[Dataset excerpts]
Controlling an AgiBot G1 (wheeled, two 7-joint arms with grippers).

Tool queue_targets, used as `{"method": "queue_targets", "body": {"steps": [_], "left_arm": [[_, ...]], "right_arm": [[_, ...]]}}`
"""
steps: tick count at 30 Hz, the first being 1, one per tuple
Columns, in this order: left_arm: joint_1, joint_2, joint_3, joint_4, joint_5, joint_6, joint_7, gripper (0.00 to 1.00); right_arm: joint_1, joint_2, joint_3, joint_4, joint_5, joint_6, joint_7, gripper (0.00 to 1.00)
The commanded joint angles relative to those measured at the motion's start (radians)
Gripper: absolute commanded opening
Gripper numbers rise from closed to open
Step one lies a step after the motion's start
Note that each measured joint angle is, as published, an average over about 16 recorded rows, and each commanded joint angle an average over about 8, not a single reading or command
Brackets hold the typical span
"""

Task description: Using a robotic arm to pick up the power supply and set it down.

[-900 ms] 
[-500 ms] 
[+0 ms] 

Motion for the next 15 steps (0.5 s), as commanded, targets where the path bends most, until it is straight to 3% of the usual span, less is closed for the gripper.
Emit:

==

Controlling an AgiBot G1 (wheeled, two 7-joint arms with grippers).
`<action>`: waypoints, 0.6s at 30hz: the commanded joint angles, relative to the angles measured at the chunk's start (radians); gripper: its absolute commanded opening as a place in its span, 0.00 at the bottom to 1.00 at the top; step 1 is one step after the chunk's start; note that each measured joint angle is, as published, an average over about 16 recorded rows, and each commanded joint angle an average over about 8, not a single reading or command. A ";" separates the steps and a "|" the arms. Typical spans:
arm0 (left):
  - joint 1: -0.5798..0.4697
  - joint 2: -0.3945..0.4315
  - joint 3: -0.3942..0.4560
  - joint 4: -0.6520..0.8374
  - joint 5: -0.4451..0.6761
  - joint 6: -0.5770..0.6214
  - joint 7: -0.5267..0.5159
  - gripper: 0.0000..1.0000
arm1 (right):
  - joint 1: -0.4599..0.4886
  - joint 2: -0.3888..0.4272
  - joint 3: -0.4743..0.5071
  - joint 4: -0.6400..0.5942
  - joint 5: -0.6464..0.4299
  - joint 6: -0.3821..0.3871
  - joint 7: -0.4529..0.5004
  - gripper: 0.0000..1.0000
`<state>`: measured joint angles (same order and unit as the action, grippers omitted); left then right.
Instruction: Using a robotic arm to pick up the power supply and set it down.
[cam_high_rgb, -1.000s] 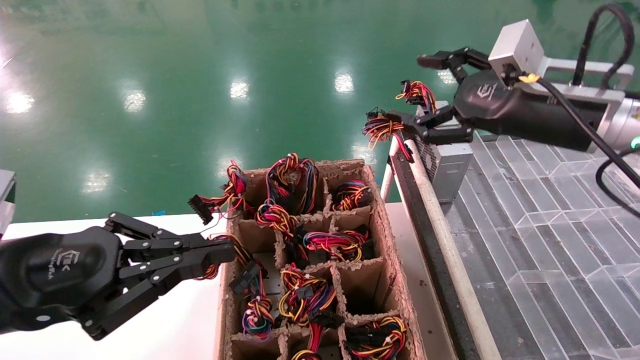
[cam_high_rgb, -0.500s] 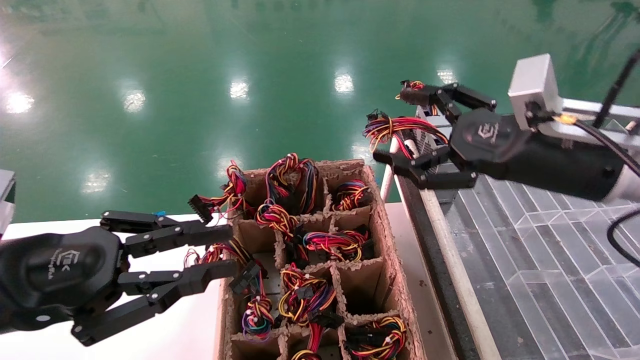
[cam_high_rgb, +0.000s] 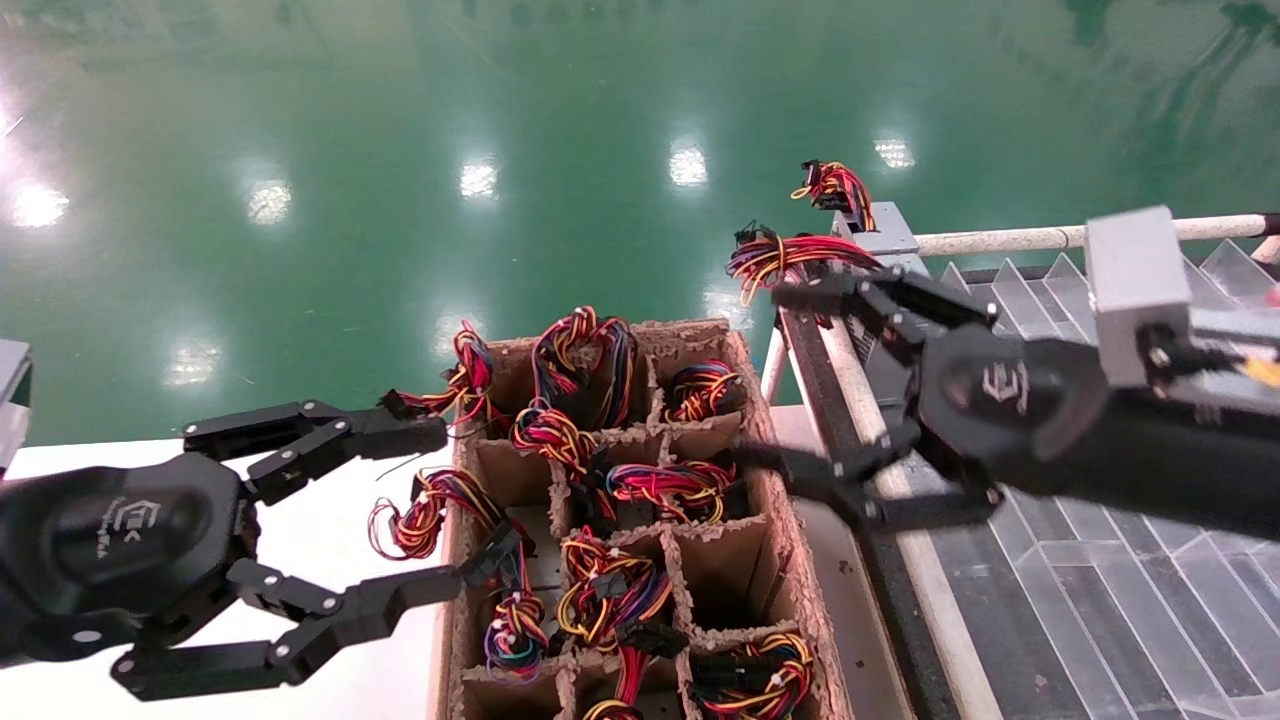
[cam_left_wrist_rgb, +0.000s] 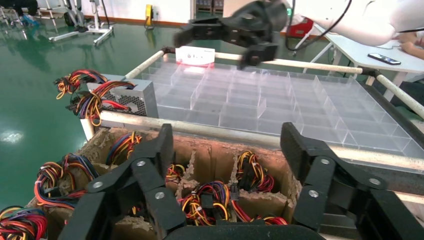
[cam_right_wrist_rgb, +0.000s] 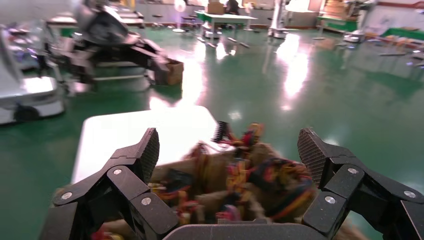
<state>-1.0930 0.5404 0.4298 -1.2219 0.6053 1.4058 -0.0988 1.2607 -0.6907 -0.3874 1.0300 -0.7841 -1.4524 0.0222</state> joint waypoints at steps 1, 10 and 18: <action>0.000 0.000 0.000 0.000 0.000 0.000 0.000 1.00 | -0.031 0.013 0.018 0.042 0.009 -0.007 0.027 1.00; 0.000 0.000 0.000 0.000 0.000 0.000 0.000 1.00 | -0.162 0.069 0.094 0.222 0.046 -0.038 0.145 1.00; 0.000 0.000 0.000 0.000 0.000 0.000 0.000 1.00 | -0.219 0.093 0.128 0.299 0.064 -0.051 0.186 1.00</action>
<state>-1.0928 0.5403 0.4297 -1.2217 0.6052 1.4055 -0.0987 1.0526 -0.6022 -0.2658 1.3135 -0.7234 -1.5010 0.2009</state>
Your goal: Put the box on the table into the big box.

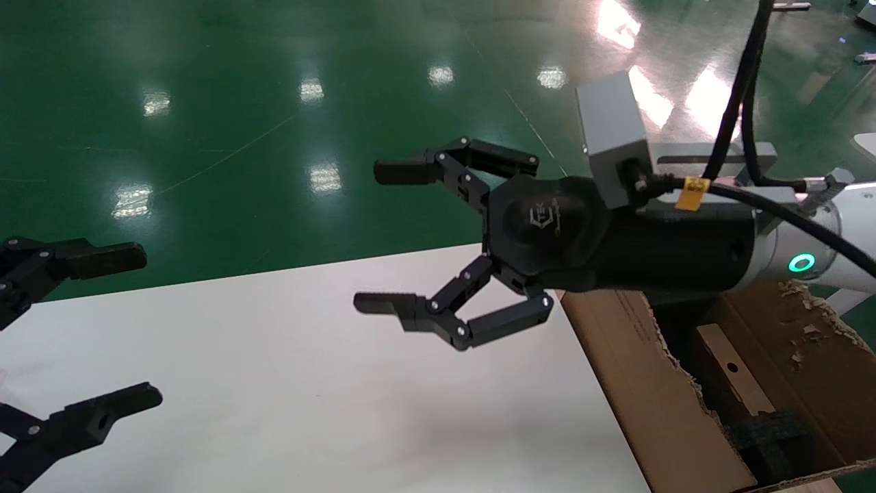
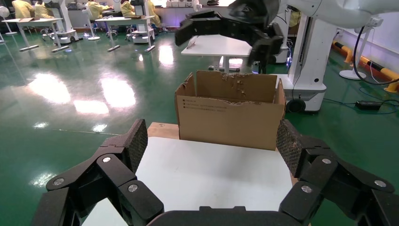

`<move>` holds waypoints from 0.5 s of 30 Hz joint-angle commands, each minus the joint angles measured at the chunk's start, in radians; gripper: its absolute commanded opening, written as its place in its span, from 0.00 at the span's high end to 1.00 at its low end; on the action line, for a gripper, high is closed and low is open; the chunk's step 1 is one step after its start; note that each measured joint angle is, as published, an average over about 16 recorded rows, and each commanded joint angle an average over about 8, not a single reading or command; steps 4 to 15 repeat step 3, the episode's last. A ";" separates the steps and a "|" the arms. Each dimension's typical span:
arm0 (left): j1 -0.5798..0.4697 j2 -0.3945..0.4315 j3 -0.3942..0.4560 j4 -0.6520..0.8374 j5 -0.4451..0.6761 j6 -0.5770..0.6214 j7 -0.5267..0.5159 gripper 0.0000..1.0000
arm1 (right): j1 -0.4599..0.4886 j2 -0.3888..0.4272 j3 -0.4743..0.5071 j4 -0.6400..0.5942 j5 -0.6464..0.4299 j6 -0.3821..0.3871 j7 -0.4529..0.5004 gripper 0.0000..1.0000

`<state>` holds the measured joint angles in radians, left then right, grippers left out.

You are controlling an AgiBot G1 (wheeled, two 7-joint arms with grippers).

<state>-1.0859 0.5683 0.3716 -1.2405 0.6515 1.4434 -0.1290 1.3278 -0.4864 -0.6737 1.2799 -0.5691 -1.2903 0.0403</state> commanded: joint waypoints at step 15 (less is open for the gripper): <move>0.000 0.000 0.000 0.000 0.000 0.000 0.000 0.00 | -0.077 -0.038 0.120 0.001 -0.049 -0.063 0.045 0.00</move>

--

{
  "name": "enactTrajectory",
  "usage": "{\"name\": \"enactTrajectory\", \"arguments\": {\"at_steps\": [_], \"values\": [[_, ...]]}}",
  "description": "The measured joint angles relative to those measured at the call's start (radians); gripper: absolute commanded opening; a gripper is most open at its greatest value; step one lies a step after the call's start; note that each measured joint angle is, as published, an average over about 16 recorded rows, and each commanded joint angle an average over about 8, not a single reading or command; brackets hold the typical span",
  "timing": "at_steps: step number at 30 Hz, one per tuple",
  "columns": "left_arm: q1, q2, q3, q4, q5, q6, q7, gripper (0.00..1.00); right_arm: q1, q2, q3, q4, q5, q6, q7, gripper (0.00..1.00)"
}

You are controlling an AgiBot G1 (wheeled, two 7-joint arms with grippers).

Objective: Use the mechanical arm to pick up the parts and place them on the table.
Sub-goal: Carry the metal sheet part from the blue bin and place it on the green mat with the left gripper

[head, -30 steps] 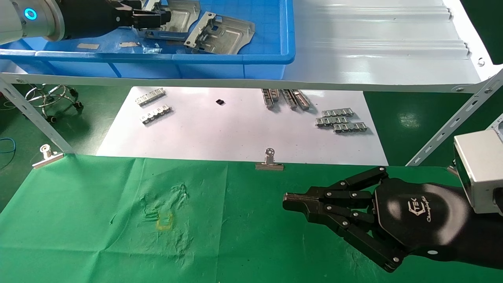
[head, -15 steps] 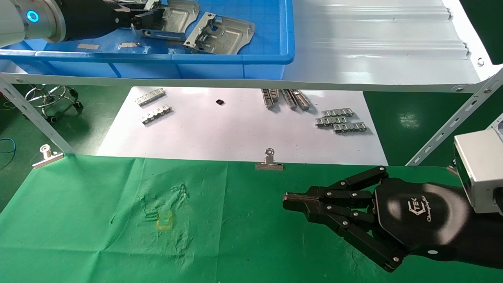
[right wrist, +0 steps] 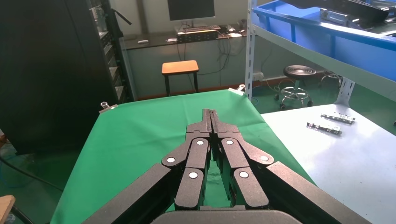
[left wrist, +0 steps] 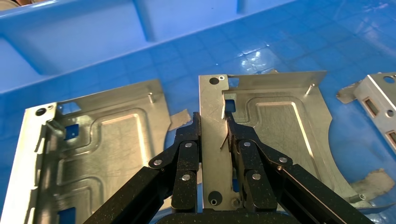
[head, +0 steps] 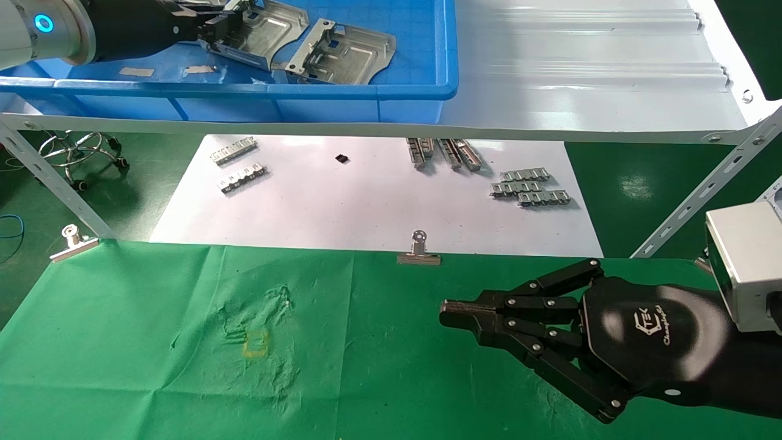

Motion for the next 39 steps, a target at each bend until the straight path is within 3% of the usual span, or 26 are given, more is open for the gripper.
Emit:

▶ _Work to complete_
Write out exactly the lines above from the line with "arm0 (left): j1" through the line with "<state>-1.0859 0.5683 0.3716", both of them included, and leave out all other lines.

▶ _Task response_
arm0 (left): j1 -0.5798..0.4697 j2 -0.3945..0.4315 j3 -0.3942..0.4560 j4 -0.6520..0.8374 j5 -0.4451..0.6761 j6 -0.5770..0.6214 j7 -0.5267..0.5159 gripper 0.0000..1.0000
arm1 (right): j1 -0.4599..0.4886 j2 -0.3888..0.4272 j3 -0.4743..0.5071 j4 -0.6400..0.5942 j5 -0.6464..0.4299 j6 -0.3821..0.3871 j7 -0.4529..0.5004 gripper 0.0000..1.0000

`<state>` holds the measured joint angles in radians, left then right, grippers left out.

You are controlling an AgiBot G1 (wheeled, two 7-joint arms with grippers).

<state>-1.0859 0.5683 0.3716 -1.2405 0.6515 1.4434 -0.1290 1.3278 -0.4864 -0.6737 1.2799 -0.5691 -1.2903 0.0403</state> commanded: joint waypoints at step 15 (less is open for the gripper): <move>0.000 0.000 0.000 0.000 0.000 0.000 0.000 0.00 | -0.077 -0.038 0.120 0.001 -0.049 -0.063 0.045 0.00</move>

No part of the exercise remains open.